#### [Problem details]
Show all lines of the listing that contain the word "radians".

#### [Information supplied]
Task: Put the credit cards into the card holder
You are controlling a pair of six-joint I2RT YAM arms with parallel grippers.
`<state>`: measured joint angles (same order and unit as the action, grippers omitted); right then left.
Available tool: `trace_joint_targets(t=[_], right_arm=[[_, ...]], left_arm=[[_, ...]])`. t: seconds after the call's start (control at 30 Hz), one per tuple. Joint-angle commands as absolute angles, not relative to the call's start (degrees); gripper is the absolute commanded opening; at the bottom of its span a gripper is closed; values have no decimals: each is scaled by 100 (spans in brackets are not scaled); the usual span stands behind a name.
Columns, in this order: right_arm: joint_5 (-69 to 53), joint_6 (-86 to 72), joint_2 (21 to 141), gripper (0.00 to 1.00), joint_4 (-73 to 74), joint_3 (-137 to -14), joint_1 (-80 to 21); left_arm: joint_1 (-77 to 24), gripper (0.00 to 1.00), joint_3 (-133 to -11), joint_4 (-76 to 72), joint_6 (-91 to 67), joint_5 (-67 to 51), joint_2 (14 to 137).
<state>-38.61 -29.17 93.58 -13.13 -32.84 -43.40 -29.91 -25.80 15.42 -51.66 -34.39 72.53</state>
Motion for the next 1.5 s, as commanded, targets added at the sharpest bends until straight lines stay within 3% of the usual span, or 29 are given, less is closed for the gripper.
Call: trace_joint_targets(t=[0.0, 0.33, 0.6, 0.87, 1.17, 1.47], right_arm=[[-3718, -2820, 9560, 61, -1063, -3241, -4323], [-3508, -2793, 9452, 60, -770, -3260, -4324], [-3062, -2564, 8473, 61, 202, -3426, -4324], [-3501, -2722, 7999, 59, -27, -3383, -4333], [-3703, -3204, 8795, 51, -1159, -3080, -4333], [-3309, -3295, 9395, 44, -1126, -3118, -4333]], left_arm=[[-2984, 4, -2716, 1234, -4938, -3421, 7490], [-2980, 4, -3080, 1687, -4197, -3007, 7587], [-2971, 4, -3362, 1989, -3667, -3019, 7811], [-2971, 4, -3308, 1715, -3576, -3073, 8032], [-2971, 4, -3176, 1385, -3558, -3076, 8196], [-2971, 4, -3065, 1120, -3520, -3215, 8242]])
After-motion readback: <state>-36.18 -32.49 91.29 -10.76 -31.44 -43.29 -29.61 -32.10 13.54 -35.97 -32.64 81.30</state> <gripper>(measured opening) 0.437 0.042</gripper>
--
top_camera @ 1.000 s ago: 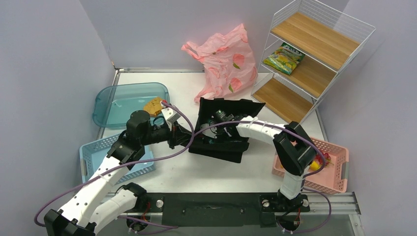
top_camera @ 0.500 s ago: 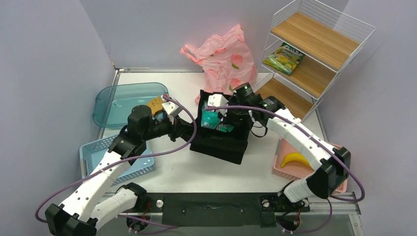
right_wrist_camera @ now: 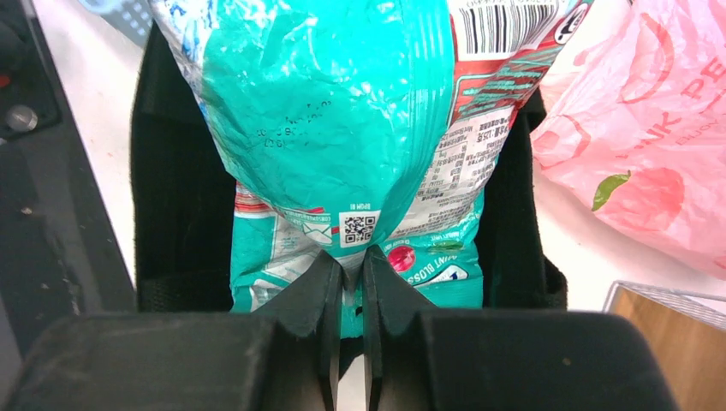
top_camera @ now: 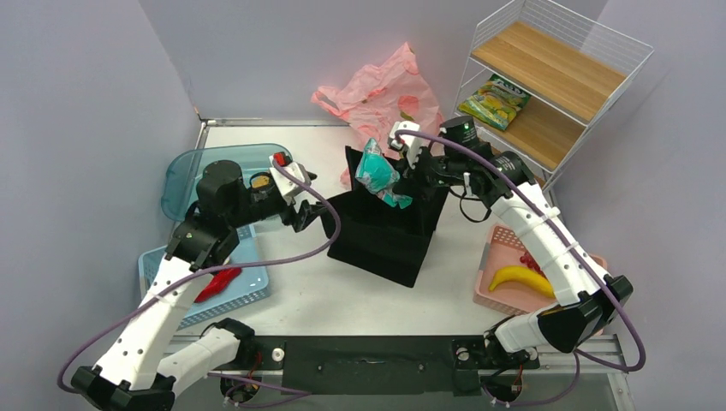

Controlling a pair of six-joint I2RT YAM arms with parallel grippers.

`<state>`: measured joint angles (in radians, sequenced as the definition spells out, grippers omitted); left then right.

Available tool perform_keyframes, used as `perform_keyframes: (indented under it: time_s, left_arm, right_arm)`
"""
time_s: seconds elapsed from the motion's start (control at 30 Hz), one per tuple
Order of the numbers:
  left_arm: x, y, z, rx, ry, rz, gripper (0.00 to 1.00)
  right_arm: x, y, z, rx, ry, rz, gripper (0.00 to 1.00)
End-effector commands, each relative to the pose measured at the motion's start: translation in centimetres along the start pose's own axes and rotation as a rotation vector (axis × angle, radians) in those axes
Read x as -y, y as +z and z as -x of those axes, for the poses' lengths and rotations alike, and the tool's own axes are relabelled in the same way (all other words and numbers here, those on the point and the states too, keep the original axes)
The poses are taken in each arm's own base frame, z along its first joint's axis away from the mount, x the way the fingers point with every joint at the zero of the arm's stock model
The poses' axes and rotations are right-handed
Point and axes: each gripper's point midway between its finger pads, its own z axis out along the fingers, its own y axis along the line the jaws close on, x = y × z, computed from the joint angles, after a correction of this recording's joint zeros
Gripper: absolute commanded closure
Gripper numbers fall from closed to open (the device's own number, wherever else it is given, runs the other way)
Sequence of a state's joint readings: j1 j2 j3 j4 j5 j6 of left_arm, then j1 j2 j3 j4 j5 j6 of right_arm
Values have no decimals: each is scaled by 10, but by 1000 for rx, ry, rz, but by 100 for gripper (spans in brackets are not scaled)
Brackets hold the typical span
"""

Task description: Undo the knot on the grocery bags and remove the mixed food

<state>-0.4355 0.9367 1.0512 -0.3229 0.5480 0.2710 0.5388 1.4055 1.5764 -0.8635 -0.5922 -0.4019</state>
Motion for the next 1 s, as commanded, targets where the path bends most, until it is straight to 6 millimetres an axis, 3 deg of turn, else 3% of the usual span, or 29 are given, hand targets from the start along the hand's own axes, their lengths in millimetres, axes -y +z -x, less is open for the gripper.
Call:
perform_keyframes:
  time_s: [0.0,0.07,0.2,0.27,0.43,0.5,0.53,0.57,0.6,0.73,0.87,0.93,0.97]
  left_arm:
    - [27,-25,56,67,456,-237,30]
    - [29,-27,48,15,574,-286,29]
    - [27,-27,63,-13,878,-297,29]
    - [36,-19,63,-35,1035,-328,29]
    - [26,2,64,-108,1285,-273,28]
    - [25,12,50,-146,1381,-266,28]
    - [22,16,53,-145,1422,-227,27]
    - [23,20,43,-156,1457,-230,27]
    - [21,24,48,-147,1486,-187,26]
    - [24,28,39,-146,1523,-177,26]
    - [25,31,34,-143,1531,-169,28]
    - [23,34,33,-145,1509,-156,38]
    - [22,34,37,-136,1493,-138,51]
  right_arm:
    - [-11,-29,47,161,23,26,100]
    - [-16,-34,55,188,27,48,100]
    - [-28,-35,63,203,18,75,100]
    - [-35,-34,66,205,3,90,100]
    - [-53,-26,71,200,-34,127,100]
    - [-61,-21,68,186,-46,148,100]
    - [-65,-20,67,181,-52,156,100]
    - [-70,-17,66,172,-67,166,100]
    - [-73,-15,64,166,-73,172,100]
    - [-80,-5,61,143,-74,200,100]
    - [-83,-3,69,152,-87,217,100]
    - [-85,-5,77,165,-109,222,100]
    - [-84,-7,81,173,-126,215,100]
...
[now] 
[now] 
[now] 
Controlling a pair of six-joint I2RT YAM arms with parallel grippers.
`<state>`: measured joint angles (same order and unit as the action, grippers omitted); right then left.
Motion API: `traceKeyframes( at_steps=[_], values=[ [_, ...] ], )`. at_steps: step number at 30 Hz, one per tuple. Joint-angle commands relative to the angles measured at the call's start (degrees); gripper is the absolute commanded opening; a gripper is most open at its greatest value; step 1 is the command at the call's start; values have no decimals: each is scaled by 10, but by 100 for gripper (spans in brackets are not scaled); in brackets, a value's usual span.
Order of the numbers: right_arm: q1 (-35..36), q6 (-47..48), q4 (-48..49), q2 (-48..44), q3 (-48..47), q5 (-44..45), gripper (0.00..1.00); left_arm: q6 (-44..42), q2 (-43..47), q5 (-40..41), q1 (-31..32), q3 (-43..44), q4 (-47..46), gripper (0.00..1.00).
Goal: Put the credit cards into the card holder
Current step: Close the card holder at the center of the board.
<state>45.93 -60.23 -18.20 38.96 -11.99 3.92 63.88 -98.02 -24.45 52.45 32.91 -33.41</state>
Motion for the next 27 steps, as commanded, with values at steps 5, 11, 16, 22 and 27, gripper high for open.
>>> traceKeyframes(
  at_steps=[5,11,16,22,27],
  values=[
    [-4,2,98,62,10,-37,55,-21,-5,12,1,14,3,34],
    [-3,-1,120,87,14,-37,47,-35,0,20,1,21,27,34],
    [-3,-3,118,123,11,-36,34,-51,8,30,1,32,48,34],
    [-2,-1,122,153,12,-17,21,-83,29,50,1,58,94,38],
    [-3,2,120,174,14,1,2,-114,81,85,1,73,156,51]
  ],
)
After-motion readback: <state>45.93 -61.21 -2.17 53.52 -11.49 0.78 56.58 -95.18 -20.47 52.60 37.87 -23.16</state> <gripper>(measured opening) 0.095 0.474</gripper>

#### [Output of the exercise]
`<state>`: measured joint angles (in radians, sequenced as the definition spells out, grippers omitted); left then right.
End-effector commands, each relative to the pose measured at the motion's start: translation in centimetres along the start pose's own axes and rotation as a rotation vector (axis × angle, radians) in those axes

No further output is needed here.